→ **TASK TO CARRY OUT**
Where an image appears, leave it out; otherwise repeat the data exactly.
-------------------------
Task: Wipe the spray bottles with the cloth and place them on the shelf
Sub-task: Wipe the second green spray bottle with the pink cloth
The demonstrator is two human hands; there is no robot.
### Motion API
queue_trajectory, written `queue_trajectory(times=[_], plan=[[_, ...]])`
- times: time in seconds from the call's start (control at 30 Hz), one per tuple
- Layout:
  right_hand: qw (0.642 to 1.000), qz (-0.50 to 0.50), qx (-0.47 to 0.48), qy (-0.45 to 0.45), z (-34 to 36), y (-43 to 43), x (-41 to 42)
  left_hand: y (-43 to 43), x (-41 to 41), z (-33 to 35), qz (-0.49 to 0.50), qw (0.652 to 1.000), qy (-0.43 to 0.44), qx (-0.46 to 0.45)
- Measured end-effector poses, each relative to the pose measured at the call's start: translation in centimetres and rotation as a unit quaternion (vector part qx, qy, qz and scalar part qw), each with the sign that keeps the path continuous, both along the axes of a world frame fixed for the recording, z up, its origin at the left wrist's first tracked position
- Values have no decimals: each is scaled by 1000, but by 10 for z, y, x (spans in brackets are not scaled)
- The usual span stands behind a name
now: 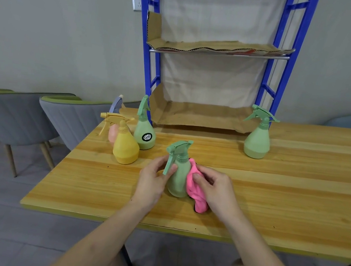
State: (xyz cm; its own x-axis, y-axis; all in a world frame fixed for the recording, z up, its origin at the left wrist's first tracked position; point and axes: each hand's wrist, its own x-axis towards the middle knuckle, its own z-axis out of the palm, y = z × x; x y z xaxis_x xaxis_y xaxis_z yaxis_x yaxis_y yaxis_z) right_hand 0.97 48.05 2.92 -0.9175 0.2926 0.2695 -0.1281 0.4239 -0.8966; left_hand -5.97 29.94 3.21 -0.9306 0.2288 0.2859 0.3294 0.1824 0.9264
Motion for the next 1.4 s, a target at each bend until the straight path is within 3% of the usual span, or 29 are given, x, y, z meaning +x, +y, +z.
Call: queue_trajectory(times=[0.23, 0.57, 0.77, 1.07, 1.4], plan=[[998, 19, -32, 41, 16, -8, -2, 7, 7, -1, 1, 1000, 8, -16], [1000, -2, 11, -14, -4, 11, 8, 11, 9, -6, 3, 1000, 21, -13], [999, 8, -32, 31, 16, -1, -1, 13, 7, -4, -19, 996, 30, -84], [999, 6, -33, 6, -1, 7, 12, 13, 6, -13, -21, 999, 29, -9], [999, 20, -30, 23, 18, -4, 8, 15, 6, -21, 0, 995, 51, -87]])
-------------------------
→ **YOUR RESPONSE**
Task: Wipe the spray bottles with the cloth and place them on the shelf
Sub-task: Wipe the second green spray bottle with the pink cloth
The demonstrator is two human hands; there is no robot.
### Motion API
queue_trajectory, written `queue_trajectory(times=[_], plan=[[_, ...]])`
- times: time in seconds from the call's start (control at 30 Hz), one per tuple
- Layout:
  right_hand: qw (0.642 to 1.000), qz (-0.50 to 0.50), qx (-0.47 to 0.48), qy (-0.45 to 0.45), z (-34 to 36), y (-43 to 43), x (-41 to 42)
  left_hand: y (-43 to 43), x (-41 to 41), z (-33 to 35), qz (-0.49 to 0.50), qw (0.652 to 1.000), qy (-0.43 to 0.44), qx (-0.46 to 0.45)
- Measured end-effector poses, each relative to the pose measured at the call's start: translation in centimetres and rotation as a unit quaternion (vector part qx, qy, qz and scalar part qw), each with the sign that keeps the path continuous, both along the axes of a world frame fixed for the recording, z up, its origin at the left wrist's first tracked position
- Values have no decimals: each is scaled by 1000, but by 10 for z, y, x (spans in brackets are not scaled)
- The usual span stands behind a name
now: 
State: (xyz cm; its own x-axis, y-axis; all in a world frame fixed for the recording, z up, its origin at the left wrist's first tracked position; point and axes: each hand's wrist, its own x-axis towards the middle knuckle, its own z-axis out of the palm, y = z × x; x y z xaxis_x xaxis_y xaxis_z yaxis_x yaxis_y yaxis_z) right_hand 0.97 48.05 2.92 -0.9175 0.2926 0.2695 -0.1281 0.4239 -0.8966; left_hand -5.97 29.94 3.21 -0.9306 0.2288 0.2859 0.3294 0.1824 0.9264
Motion for the next 1.4 s, a target at each bend until the straight path is within 3% of the usual span, or 29 are given, x, y, z meaning +x, +y, +z.
Call: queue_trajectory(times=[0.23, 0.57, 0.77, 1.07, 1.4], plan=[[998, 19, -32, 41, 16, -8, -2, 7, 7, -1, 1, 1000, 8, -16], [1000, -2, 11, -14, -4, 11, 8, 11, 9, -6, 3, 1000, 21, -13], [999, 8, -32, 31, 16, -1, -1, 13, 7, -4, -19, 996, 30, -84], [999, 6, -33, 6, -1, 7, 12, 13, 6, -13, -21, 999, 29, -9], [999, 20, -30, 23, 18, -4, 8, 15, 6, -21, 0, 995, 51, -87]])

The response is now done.